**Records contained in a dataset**
+--
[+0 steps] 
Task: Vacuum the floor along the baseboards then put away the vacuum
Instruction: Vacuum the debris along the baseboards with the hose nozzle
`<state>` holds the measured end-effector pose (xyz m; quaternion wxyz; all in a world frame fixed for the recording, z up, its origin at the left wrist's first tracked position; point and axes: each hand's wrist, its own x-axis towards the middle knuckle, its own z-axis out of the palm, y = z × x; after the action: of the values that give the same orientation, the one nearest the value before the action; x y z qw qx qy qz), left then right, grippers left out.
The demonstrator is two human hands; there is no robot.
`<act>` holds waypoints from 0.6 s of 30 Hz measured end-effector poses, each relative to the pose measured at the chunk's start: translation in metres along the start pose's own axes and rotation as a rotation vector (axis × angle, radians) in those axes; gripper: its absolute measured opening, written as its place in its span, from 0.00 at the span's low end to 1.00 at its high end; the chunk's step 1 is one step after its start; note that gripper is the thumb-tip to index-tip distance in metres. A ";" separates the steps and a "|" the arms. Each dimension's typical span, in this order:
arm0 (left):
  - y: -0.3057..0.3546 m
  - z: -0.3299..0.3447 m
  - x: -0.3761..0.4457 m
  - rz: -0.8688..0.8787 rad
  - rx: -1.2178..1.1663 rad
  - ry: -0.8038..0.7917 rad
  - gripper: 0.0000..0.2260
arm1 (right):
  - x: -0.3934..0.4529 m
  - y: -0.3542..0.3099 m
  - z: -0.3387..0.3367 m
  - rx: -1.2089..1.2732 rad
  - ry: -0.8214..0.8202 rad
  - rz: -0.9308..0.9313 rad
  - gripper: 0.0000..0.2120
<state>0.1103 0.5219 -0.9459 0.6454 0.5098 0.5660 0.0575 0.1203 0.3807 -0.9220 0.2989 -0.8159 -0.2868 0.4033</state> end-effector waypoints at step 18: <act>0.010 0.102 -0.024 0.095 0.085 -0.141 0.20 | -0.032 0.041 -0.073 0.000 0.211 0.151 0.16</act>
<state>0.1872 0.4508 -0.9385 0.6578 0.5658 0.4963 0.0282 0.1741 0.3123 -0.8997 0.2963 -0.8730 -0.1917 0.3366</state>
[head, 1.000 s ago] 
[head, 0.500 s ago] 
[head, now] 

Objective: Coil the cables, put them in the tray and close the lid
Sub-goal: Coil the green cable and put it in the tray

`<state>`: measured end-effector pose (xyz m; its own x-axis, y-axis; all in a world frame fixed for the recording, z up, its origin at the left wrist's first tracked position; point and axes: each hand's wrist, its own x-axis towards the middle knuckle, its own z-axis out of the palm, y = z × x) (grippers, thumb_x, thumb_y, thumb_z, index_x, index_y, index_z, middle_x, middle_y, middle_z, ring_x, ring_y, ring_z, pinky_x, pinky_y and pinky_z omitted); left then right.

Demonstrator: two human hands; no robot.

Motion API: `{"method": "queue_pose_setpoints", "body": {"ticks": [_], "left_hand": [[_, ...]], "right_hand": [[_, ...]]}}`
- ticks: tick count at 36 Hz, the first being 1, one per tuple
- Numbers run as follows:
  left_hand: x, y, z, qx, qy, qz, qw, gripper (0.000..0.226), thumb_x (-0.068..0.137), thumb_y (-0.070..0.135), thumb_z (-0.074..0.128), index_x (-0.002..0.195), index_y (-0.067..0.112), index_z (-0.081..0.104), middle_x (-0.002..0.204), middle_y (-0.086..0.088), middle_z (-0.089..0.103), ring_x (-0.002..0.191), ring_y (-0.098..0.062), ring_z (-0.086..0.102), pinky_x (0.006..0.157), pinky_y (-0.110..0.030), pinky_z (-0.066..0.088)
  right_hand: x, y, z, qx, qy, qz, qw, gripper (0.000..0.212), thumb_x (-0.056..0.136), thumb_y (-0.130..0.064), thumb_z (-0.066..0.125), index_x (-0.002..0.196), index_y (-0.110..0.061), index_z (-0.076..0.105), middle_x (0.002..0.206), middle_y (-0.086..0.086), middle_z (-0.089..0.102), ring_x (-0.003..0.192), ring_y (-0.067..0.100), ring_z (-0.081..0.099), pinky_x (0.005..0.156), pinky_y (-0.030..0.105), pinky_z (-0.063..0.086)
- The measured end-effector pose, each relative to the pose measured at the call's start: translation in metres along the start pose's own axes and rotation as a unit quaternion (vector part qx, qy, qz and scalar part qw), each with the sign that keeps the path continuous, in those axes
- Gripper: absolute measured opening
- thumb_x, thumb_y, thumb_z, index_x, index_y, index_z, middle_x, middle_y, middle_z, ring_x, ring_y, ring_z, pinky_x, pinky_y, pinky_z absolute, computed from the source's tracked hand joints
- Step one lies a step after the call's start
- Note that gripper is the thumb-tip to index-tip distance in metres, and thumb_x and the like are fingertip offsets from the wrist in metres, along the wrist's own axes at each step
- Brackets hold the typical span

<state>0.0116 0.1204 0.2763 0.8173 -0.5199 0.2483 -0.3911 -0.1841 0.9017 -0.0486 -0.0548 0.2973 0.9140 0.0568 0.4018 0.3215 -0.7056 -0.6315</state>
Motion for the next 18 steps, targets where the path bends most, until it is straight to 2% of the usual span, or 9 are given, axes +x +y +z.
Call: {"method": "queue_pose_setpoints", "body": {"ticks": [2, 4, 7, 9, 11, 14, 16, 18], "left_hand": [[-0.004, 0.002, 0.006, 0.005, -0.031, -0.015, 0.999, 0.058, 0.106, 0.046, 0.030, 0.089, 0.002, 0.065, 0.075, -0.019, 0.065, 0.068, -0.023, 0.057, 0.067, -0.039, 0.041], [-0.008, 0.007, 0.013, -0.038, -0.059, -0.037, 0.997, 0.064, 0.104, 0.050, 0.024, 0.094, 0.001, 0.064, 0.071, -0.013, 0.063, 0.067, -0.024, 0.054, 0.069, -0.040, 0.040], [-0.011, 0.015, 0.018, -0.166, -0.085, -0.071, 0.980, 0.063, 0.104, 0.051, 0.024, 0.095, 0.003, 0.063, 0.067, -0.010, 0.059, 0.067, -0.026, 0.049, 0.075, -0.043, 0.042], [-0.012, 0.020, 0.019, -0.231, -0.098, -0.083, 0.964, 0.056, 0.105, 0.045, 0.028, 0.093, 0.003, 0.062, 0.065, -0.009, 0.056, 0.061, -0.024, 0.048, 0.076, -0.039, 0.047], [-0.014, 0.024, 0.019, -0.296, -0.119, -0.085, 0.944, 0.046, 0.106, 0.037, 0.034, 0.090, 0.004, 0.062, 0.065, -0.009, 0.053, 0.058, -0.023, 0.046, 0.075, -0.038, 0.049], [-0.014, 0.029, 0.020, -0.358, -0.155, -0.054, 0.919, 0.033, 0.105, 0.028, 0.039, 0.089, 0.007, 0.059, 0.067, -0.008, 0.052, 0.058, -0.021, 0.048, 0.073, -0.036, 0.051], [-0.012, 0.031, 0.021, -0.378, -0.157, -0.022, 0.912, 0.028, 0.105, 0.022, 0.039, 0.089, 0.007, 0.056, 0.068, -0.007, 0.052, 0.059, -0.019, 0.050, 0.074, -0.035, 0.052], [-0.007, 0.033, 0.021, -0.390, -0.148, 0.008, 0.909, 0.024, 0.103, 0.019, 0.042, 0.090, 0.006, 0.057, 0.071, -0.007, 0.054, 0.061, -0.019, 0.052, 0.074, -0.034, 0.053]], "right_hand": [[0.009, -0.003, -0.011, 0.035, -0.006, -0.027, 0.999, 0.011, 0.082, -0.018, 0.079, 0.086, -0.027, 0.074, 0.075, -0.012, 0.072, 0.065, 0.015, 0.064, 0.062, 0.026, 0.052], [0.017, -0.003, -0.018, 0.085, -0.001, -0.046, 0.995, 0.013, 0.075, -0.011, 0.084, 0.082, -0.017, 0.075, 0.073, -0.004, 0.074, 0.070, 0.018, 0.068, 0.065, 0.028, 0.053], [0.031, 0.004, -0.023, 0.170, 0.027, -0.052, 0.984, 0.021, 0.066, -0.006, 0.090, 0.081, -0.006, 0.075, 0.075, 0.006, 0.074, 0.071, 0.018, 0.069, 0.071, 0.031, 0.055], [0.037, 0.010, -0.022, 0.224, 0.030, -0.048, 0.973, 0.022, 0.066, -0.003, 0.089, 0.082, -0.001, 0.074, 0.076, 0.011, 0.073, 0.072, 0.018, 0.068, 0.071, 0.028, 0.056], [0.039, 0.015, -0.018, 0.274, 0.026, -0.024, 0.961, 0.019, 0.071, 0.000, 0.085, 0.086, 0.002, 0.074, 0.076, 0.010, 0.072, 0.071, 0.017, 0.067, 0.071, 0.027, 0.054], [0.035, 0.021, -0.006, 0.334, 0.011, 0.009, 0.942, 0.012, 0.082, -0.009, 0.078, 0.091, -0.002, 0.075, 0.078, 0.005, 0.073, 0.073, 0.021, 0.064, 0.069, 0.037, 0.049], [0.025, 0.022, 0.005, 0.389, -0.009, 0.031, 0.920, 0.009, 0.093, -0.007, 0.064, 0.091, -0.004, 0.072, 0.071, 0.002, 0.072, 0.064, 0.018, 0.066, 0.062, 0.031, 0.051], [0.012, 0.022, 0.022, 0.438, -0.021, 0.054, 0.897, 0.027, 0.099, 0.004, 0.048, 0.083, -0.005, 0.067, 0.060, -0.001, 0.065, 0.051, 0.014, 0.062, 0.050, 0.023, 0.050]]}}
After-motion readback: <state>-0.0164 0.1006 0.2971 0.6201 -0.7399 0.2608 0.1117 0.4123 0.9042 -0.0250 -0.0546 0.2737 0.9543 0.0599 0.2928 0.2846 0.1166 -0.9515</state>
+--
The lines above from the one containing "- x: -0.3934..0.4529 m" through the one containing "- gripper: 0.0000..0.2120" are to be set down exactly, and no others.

**Task answer**
  - x: -0.3934..0.4529 m
  - y: -0.3542..0.3099 m
  - z: -0.3387..0.3367 m
  - rx: -1.2089..1.2732 rad
  - ry: -0.8214..0.8202 rad
  - rz: -0.9308..0.9313 rad
  - gripper: 0.0000..0.2120

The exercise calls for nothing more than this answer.